Drugie picie:
Jako, że nie jest mi dane chociażby spróbować którejś z Pint Miesiąca muszę się posilić klasyką. W piwnicy same piwa z większym woltażem więc nie bardzo się nadają na szybki wyjazd rowerem nad jezioro. Pogoda zacna się zrobiła, ciepło i słonecznie a woda zaczyna już być znośna, szkoda nie wykorzystać takiej niedzieli. Pojechałem sobie więc najpierw do marketu co by się zaopatrzyć w jakiś wyśmienity trunek.
Był Atak Chmielu, było parę piw z Gościszewa. Moją uwagę przykuł jednak stary znajomy zwany altbierem. Co prawda zaniedbałem go strasznie na blogu ale w moim codziennym alkoholizmie miał zawsze szczególne miejsce (i mam tutaj na myśli styl a nie konkretne piwo). Chwyciłem więc pintowskie podejście do stylu i wyruszyłem opalać łydki przy zachodzącym słońcu.
Styl nadruku jak w praktycznie każdej Pincie. Elementy wyróżniające się to beczułka z piwem i coś nad nią, szukałem jakiejś symboliki nawiązującej do miejsca pochodzenia owego stylu (Düsseldorf) ale nic nie znalazłem. Etykieta jak najbardziej pasuje (kolorystycznie przynajmniej) do wyglądu piwa. Odcień trunku się nie zmienił, nadal jest przejrzyste w kolorze ciemnej miedzi. Jeżeli jednak ktoś ma parcie na szkło to może powiedzieć, że jest lekko opalizujące.

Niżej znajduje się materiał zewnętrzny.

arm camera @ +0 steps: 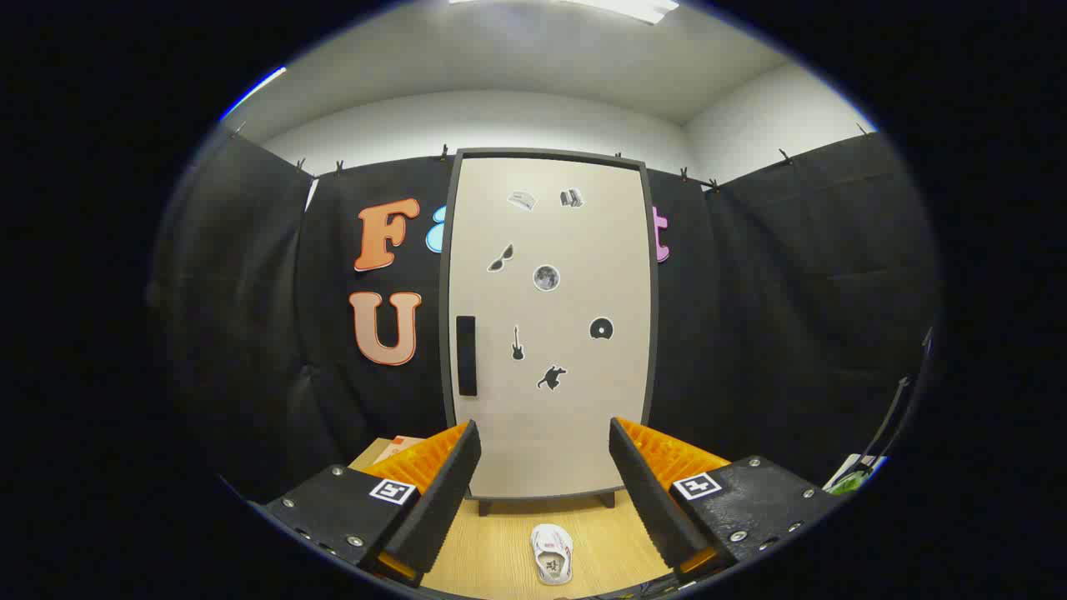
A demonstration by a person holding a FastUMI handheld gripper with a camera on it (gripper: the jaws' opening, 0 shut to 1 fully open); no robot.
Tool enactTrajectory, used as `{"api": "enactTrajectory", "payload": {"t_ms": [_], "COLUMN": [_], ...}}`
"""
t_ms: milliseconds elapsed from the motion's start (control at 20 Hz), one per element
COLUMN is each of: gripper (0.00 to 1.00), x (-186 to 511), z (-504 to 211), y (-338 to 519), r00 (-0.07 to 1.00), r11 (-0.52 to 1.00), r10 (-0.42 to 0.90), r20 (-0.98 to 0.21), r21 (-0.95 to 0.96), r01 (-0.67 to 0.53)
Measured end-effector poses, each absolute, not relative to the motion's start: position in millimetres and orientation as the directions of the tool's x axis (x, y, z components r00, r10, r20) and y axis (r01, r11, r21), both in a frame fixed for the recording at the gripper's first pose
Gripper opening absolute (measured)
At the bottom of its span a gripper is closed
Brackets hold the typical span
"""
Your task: Open the shoe cabinet door, grab the shoes and put them into the shoe cabinet, then close the shoe cabinet door.
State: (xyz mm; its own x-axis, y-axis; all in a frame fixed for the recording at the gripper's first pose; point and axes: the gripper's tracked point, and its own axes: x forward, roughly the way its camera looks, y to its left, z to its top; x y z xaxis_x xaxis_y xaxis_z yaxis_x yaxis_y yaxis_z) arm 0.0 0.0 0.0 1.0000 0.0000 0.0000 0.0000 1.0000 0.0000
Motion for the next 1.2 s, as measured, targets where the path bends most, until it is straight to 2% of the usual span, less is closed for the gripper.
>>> {"api": "enactTrajectory", "payload": {"t_ms": [750,1200], "gripper": [0.96,0.97], "x": [24,59], "z": [-2,-17], "y": [5,43], "r00": [1.0,0.997], "r11": [1.0,0.998], "r10": [0.003,0.067], "r20": [-0.006,-0.04], "r21": [0.001,0.015], "r01": [-0.003,-0.066]}}
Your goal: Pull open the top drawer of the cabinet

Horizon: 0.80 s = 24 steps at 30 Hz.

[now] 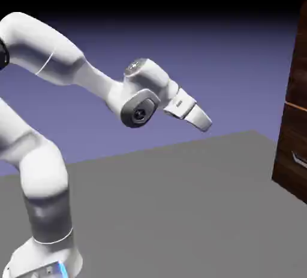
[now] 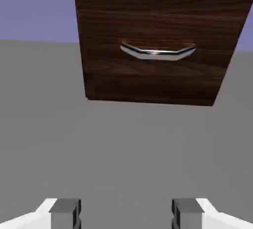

Piana za cholerę nie chciała się utworzyć (i to jedyna różnica). Marne pół palca to zaledwie kożuszek, który jednak utrzymał się do końca picia. Jakaś koronka też się pojawiła to tu to tam.
Łabędzi nie widać więc można ze spokojem zacząć wąchać, ku uciesze zdziwionych żubropijców (powiedzmy, że na oko licealiści), którzy co chwila przechadzali się z domków letniskowych w stronę lasu. Aromat z początku wydawał się intensywny ale szybko ulotnił się w przestworza. Słodowy, głównie suszone owoce z lekkim zapaszkiem chmielowych w postaci delikatnych perfum. W smaku już jest bardziej zdecydowane i co najważniejsze wyraziste. Oprócz oczywistej słodowości da się wyszczególnić suszone owoce (tutaj śliwki i morele) w delikatnym karmelu. Nie jest jednak tak słodko jak myślałem, że będzie. Niestety od tego momentu zaczęło się wszystko psuć. Goryczka jest niska i słaba, deklarowane 48 IBU wywoływać może tylko pogardliwe uśmieszki na twarzach piwoszy. Dziwi mnie to cholernie bo pintowski altbier ma być odmianą bardziej nachmieloną. Szkoda, tym bardziej że ma ona bardzo fajny, trawiasty profil. Finisz to już kompletna tragedia, majaczące resztki słodowe, które równie dobrze można porównać z wodą. Mimo tych wszystkich minusów piję się szybko, sesyjnie wręcz. Sama słodowość nie jest na tak wysokim poziomie żeby zapchać człowieka. Wysycenie niskie, mi podpasowało. W tym stylu, czysta chmielowa goryczka powinna kontrować mocne akcenty słodowe (a przynajmniej próbować) a tutaj poddaje się ona już na starcie. Dobrze przynajmniej że słodowość jest całkiem przyjemna i w jakimś stopniu ratuje sytuację.
Oryginał 20.08.2013:
Muszę wam powiedzieć, że z miedzią mam duży kontakt, bo pracuje w przemyśle spawalniczym. Z drugiej jednak strony ostatnio bardzo dużo "miedzianych" piw mi się trafia. Stare ale Jare jest kolejnym z nich i pręży się męsko przed moimi oczami. Szczególnie ładny kolor ma piana, trochę ulotna ale kożuszek pozostaje. Smak? W skrócie palone owoce, tak tak. Jest owocowo z właśnie taką lekką i fajną "spalenizną". Troszku nawet słodko, od karmelu? Co najważniejsze jest również goryczka, coraz mocniejsza pod koniec picia (w sumie fajnie by było gdyby taka była od początku). Bardzo pijalne, oj za szybko je wypiłem, za szybko.